Assignment => Using the listing below, select the lines with the word "brick" and copy them.

Exercise material =>
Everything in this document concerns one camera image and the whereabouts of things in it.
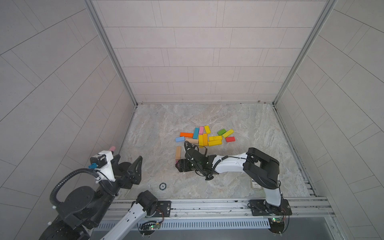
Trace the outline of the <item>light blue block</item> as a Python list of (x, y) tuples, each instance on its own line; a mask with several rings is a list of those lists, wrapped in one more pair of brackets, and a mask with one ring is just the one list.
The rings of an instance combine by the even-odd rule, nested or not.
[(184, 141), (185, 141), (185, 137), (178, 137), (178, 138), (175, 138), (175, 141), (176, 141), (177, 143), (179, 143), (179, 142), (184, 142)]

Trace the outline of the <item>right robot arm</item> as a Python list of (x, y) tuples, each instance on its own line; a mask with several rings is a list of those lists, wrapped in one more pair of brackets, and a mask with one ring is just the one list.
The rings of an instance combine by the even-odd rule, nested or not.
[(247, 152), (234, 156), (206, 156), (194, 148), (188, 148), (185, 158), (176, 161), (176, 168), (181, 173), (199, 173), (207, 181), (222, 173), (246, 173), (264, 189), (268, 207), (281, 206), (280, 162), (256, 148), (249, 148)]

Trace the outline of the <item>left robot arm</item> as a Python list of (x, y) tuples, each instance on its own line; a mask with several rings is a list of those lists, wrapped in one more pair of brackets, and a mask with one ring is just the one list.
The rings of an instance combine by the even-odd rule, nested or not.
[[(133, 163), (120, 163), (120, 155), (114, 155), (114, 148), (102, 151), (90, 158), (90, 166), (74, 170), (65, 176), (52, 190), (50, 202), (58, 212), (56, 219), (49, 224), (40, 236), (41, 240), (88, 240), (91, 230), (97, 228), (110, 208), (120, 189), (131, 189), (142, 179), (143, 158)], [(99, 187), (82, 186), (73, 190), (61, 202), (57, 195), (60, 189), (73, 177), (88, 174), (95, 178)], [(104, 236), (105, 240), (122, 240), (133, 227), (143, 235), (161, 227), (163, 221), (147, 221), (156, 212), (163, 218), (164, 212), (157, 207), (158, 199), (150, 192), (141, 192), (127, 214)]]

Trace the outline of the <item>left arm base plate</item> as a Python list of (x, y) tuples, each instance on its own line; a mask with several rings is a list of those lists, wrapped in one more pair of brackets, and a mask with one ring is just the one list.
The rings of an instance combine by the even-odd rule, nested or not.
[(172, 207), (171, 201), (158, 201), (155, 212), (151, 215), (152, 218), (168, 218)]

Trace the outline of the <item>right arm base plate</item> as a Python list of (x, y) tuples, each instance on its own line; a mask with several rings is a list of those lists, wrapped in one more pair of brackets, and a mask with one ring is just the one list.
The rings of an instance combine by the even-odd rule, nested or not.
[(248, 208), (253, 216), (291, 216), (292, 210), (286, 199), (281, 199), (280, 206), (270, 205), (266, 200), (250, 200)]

==

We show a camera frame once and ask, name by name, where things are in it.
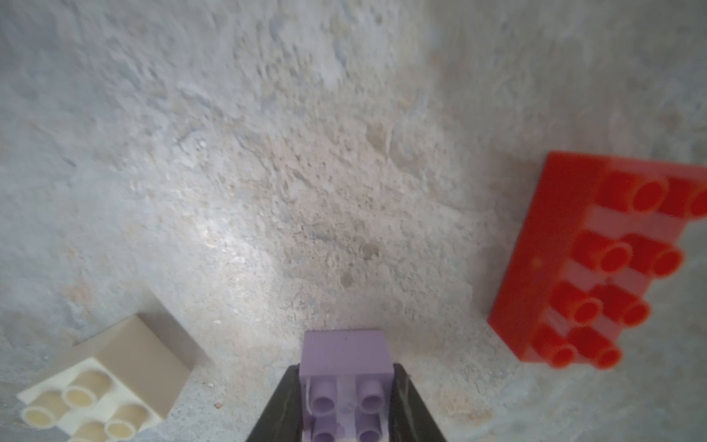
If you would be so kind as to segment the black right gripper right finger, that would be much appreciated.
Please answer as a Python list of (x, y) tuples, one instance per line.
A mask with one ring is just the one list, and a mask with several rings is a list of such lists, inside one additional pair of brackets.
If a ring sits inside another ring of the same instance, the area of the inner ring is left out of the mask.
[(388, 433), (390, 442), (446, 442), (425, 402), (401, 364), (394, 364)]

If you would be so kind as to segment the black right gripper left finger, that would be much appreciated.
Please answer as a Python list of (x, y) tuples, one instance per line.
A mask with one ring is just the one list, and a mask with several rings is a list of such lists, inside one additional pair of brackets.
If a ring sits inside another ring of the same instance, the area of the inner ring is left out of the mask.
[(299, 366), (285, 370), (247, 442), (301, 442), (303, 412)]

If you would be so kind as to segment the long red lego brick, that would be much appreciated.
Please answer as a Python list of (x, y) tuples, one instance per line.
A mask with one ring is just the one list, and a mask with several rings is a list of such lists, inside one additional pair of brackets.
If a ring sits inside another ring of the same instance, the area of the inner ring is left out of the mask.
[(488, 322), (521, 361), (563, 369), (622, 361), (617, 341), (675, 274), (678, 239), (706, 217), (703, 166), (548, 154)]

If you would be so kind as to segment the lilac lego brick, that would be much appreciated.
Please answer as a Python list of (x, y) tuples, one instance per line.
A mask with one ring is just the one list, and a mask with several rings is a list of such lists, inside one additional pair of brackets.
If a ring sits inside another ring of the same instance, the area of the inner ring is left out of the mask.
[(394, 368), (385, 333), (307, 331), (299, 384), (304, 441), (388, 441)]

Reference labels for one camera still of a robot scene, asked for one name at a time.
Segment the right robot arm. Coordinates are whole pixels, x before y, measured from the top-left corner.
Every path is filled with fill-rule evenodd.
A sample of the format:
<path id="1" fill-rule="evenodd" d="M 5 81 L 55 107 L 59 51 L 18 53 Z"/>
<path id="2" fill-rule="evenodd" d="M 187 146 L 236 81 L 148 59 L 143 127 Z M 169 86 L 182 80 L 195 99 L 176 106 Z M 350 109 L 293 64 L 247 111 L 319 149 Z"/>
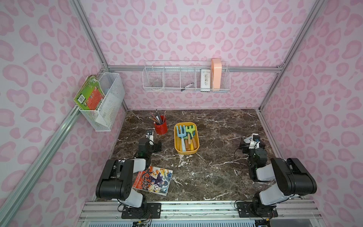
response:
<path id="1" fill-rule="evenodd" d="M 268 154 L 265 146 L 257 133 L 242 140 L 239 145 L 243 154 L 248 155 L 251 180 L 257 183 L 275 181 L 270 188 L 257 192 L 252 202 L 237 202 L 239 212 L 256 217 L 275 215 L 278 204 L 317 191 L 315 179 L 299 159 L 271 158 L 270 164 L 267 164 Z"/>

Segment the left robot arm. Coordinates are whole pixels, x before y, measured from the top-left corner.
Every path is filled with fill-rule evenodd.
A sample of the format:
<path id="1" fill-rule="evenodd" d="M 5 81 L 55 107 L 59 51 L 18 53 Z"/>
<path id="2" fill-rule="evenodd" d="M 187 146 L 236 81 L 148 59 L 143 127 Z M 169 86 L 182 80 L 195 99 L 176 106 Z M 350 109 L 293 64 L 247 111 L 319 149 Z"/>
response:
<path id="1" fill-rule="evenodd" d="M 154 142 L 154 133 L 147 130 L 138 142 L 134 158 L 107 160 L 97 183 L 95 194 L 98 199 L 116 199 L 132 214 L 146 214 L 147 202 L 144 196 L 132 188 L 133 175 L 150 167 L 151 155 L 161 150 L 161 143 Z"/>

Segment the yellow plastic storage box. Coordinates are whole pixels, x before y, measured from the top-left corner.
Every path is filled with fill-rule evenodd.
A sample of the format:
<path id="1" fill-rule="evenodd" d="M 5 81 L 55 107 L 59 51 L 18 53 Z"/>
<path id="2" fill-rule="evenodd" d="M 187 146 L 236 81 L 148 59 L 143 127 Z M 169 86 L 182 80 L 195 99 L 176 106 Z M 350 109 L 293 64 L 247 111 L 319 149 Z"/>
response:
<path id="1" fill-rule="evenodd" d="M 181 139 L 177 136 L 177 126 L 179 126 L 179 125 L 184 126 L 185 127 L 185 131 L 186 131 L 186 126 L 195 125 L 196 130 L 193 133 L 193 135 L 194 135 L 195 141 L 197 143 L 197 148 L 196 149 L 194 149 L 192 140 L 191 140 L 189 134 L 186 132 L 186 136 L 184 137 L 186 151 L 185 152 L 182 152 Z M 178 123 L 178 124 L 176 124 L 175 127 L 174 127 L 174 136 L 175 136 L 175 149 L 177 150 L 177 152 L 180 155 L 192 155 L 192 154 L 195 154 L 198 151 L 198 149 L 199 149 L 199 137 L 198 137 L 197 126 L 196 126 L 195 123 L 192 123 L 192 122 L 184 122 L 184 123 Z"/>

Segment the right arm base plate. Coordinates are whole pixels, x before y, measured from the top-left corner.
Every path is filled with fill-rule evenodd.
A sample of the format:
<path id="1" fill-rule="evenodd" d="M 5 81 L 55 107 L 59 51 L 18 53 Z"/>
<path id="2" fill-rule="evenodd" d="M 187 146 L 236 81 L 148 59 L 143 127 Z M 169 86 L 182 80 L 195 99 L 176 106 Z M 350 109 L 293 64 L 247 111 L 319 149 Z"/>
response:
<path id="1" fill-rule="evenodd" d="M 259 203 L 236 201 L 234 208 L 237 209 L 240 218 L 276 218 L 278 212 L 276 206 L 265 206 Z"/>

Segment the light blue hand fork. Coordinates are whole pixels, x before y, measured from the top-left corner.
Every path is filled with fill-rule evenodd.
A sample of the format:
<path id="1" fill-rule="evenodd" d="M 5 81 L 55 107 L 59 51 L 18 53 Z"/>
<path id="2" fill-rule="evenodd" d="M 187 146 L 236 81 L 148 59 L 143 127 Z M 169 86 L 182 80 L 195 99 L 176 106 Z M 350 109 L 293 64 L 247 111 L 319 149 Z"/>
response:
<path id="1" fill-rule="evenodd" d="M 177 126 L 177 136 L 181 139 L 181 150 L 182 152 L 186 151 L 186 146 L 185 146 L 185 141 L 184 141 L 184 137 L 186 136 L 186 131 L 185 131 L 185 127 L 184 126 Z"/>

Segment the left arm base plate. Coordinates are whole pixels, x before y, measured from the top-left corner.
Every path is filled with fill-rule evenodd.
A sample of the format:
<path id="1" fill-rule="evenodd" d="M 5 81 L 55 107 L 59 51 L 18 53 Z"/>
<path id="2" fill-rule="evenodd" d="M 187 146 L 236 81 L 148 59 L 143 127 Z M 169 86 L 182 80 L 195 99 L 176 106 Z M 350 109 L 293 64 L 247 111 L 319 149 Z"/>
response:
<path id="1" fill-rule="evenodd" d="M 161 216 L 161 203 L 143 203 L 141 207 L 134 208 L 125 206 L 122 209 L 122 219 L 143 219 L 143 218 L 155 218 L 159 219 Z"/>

Output for this task =>
If you would be so kind as to segment the long red lego brick, that would be much appreciated.
If you would be so kind as to segment the lilac lego brick, that would be much appreciated.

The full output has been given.